Please give again, word for word, the lines that lie between the start of the listing below and the line with "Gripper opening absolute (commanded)", both included.

(Information shown)
• • • •

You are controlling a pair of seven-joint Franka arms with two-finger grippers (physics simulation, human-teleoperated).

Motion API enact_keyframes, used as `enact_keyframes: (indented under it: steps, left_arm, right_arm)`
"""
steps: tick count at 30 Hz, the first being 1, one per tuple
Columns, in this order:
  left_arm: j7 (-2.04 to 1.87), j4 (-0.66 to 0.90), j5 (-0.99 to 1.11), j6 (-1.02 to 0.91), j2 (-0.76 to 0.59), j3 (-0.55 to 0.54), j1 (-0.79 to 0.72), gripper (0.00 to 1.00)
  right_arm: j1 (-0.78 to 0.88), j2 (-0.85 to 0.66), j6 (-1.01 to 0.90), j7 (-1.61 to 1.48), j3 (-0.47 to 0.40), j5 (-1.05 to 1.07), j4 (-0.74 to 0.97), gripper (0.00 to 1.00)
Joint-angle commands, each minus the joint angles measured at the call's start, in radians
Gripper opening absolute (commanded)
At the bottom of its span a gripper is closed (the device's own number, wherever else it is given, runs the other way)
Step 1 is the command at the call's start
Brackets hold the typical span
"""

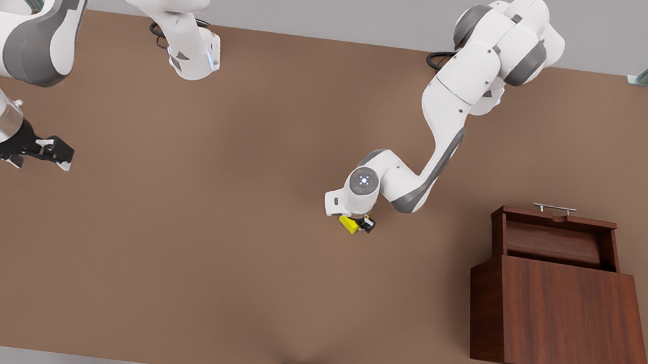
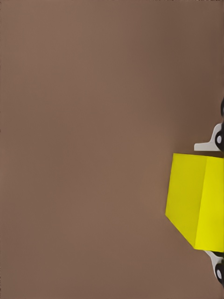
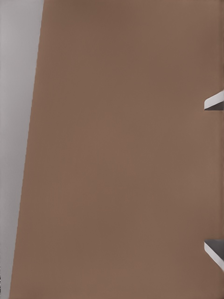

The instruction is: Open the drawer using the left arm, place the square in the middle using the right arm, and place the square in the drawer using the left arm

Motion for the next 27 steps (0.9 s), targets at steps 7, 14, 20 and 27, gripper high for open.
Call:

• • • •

(Answer for the task)
You are controlling a pair of seven-joint Franka arms with two-finger grippers (physics simulation, human-teleoperated).

Motion API enact_keyframes, used as `enact_keyframes: (indented under it: steps, left_arm, right_arm)`
"""
steps: tick count at 30 Hz, the first being 1, one per tuple
Columns, in this order:
  left_arm: j7 (-2.04 to 1.87), j4 (-0.66 to 0.90), j5 (-0.99 to 1.11), j6 (-1.02 to 0.91), j2 (-0.76 to 0.59), j3 (-0.55 to 0.54), j1 (-0.79 to 0.72), gripper (0.00 to 1.00)
  right_arm: j1 (-0.78 to 0.88), j2 (-0.85 to 0.66), j6 (-1.01 to 0.90), j7 (-1.61 to 1.48), j3 (-0.47 to 0.40), j5 (-1.05 to 1.07), j4 (-0.74 to 0.97), gripper (0.00 to 1.00)
Joint-angle commands, each minus the joint angles measured at the call's start, in radians
Gripper opening absolute (commanded)

Nothing further is required for this answer.